Dabei überzeugt Ewan McGregor als Hauptdarsteller in jeder Minute mit seiner Interpretation eines Mannes, der seine Tochter so sehr liebt, dass er in eine existenzielle Krise rutscht, Aber auch Oscarpreisträgerin Jennifer Connelly brilliert in der Rolle der gebrochenen Ehefrau und Mutter. Eine tragische Mutterfigur, die den Kontakt zu ihrem einzigen Kind nicht halten kann. Stattdessen taumelt sie am Rande des Nervenzusammenbruchs und droht vor Trauer wahnsinnig zu werden. Doch im Gegensatz zu ihrem Mann verdrängt sie erfolgreich. Beginnt eine Affäre mit einem Künstler und stellt ihr Leben komplett auf den Kopf. Die Kamera braucht nur wenige Großaufnahmen von ihrem Gesicht, um den ganzen Schmerz deutlich zu machen, der auf dieser einst für ihre umwerfende Schönheit bewunderten Frau lastet.

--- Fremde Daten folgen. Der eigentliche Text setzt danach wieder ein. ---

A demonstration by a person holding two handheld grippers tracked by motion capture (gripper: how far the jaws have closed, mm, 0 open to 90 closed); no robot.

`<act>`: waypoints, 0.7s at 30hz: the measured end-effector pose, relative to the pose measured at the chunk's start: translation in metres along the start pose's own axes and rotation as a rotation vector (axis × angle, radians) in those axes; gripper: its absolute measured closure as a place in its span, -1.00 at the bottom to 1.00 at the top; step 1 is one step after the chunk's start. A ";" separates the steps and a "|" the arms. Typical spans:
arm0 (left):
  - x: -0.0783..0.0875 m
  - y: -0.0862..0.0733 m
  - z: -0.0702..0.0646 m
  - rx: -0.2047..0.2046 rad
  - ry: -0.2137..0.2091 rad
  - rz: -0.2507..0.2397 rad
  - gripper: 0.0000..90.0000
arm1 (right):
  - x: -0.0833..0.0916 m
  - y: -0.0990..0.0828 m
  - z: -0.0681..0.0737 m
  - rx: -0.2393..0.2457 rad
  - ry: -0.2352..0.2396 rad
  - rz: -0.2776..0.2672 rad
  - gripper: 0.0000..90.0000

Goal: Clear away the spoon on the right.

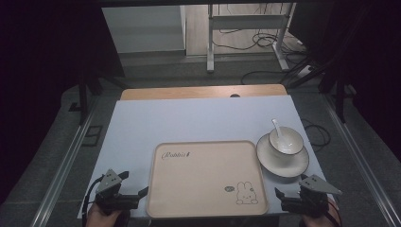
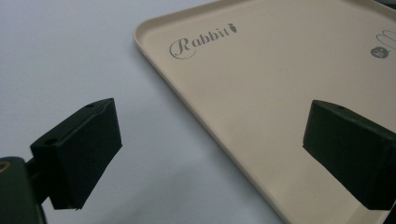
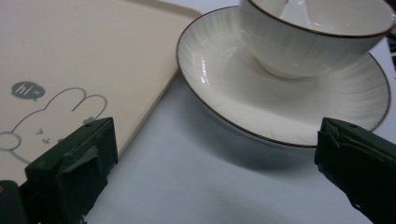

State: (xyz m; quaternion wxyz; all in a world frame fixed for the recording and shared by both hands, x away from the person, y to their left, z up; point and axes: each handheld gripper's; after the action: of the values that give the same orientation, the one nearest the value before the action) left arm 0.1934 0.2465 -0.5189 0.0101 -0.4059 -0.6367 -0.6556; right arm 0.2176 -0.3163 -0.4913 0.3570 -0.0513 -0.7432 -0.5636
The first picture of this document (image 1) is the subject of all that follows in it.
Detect person's right hand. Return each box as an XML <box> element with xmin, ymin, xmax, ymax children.
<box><xmin>301</xmin><ymin>198</ymin><xmax>340</xmax><ymax>227</ymax></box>

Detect beige tray with rabbit print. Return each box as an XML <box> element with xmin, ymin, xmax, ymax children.
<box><xmin>146</xmin><ymin>140</ymin><xmax>270</xmax><ymax>219</ymax></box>

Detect white cabinet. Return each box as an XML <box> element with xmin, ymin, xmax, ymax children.
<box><xmin>100</xmin><ymin>5</ymin><xmax>187</xmax><ymax>55</ymax></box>

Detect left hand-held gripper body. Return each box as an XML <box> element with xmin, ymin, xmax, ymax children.
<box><xmin>94</xmin><ymin>168</ymin><xmax>140</xmax><ymax>216</ymax></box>

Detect white power strip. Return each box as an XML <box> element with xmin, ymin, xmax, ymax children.
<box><xmin>295</xmin><ymin>63</ymin><xmax>317</xmax><ymax>79</ymax></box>

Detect black looped floor cable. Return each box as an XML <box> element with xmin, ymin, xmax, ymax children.
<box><xmin>300</xmin><ymin>118</ymin><xmax>332</xmax><ymax>148</ymax></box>

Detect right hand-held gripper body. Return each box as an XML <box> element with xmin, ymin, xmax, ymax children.
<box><xmin>280</xmin><ymin>174</ymin><xmax>343</xmax><ymax>219</ymax></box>

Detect white metal stand frame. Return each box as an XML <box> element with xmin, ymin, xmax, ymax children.
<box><xmin>205</xmin><ymin>2</ymin><xmax>298</xmax><ymax>74</ymax></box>

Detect pale blue table mat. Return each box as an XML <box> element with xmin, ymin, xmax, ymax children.
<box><xmin>77</xmin><ymin>95</ymin><xmax>327</xmax><ymax>219</ymax></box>

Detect red and black gripper cable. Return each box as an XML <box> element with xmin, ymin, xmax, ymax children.
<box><xmin>324</xmin><ymin>200</ymin><xmax>343</xmax><ymax>227</ymax></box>

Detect person's left hand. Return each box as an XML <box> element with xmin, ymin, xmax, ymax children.
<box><xmin>85</xmin><ymin>202</ymin><xmax>123</xmax><ymax>227</ymax></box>

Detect white bowl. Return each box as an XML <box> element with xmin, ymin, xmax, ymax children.
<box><xmin>268</xmin><ymin>126</ymin><xmax>305</xmax><ymax>156</ymax></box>

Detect black metal stand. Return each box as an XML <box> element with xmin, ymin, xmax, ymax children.
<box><xmin>287</xmin><ymin>53</ymin><xmax>358</xmax><ymax>125</ymax></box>
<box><xmin>76</xmin><ymin>60</ymin><xmax>129</xmax><ymax>126</ymax></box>

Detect white spoon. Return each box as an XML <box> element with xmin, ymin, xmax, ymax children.
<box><xmin>271</xmin><ymin>118</ymin><xmax>283</xmax><ymax>140</ymax></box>

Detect aluminium floor rail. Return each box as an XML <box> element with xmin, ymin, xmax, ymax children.
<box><xmin>321</xmin><ymin>93</ymin><xmax>401</xmax><ymax>227</ymax></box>
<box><xmin>28</xmin><ymin>96</ymin><xmax>101</xmax><ymax>227</ymax></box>

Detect tangled black floor cables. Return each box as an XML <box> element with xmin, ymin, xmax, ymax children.
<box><xmin>210</xmin><ymin>27</ymin><xmax>308</xmax><ymax>55</ymax></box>

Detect wooden table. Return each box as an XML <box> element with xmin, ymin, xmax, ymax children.
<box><xmin>120</xmin><ymin>83</ymin><xmax>288</xmax><ymax>101</ymax></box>

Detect white plate with dark rim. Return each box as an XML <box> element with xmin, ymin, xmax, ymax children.
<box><xmin>255</xmin><ymin>133</ymin><xmax>310</xmax><ymax>179</ymax></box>

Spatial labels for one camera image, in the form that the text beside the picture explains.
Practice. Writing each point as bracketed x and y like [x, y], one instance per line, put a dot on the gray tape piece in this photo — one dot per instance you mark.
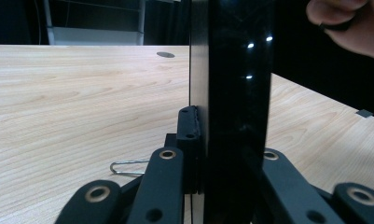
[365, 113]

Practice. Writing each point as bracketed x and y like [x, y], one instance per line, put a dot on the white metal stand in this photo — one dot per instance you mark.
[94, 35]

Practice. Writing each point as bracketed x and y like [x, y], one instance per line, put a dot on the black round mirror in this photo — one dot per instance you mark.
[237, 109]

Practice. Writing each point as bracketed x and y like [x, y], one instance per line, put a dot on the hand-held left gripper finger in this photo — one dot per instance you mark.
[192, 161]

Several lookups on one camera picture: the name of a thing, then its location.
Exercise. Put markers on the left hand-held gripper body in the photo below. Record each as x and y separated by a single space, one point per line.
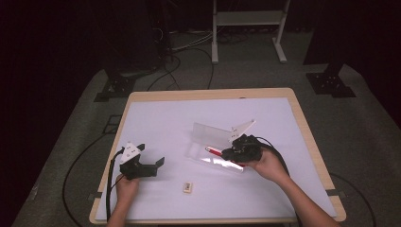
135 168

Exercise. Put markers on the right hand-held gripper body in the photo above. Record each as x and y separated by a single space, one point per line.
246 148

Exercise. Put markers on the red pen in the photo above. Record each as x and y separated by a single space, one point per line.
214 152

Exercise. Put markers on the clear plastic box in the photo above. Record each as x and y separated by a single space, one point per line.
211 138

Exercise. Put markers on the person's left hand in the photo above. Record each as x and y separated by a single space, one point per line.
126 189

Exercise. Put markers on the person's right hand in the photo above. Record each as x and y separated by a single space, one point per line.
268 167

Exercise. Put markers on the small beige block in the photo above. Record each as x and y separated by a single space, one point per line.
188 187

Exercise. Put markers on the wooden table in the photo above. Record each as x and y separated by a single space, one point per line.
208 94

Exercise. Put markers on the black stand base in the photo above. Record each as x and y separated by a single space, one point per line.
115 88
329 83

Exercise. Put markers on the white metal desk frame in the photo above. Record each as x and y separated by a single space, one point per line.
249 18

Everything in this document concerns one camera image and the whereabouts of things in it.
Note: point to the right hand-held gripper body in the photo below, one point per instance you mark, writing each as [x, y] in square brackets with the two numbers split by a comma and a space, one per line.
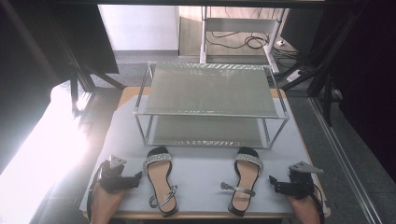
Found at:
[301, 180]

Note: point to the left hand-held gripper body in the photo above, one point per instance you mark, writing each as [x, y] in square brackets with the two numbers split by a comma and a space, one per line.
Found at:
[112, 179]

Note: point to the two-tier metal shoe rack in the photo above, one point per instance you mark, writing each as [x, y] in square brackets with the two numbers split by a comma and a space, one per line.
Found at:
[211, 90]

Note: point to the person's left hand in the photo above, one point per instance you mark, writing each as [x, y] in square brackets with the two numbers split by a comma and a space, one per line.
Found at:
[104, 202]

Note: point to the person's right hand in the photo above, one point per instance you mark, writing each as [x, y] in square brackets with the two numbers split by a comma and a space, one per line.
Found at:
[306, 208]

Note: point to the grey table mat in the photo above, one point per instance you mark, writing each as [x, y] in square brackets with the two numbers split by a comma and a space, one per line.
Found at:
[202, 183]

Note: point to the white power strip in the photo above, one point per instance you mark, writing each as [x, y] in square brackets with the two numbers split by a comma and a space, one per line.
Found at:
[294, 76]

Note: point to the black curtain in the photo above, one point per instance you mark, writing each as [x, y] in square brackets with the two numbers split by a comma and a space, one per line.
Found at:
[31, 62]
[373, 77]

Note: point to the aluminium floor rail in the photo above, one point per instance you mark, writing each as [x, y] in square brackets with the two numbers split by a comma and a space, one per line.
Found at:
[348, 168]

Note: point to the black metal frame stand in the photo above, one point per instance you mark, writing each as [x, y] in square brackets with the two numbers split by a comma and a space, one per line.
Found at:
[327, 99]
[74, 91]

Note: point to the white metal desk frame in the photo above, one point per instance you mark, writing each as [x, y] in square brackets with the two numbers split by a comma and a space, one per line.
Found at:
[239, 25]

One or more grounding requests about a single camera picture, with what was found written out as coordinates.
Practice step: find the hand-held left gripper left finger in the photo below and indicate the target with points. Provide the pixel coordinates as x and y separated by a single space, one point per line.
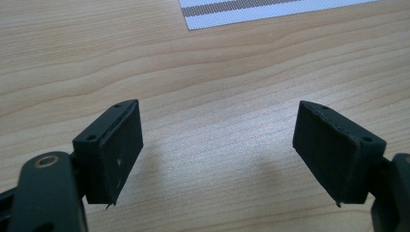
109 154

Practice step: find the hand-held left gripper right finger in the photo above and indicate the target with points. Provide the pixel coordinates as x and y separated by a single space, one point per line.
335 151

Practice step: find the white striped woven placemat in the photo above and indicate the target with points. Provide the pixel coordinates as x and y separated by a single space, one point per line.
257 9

Ewan McGregor ist die „Trainspotting“-Ikone, der Obi-Wan Kenobi der „Star Wars“-Saga, Roman Polanskis „Ghostwriter“: Der talentierte, sympathische Schotte kann nicht umsonst auf zwanzig Jahre Filmerfahrung zurückgreifen. Seine geradezu klassische Inszenierung verzichtet auf schnelle Schnitte. Gleichzeitig lässt er seinen Figuren Raum sich zu entfalten. „Ich habe das Glück gehabt, von vielen talentierten Regisseuren zu lernen“, bekennt er. Für den 45jährigen, der niemandem mehr etwas beweisen muss, handelt sein dicht gestaltetes Drama im Kern vom Verlust einer Tochter, einer komplizierten Vater-Kind-Beziehung in Auflösung. „Ich fand darin mich selbst, meinen Vater“, erklärt er, „und eine unerhört spannende Epoche der zerbrechenden Illusionen in der amerikanischen Geschichte“.

Dass dabei trotz Archivaufnahmen die Protestbewegung samt Gegenkultur-Ära der Love-and-Peace-Generation etwas verzerrt wirkt, kann man ihm kaum vorwerfen. Denn bereits die Romanvorlage des Pullitzer Preisträgers Philip Roth zeichnet dieses Bild. Die ausweglose Situation der US-Protestbewegung zu reflektieren war sicher nicht sein Anliegen. Wer die Geschichte der radikalen Antikriegs-Protestbewegung als Teil der amerikanischen Historie im Kino wirklich erfahren will, sollte deshalb lieber das vielschichtig Politdrama „Die Akte Grant“ von Altmeister Robert Redford oder das Mitte der 1980er Jahre gedrehte Coming-of-Age Drama „Flucht ins Ungewisse“ des verstorbenen Meisterregisseur Sidyney Lumet heranziehen.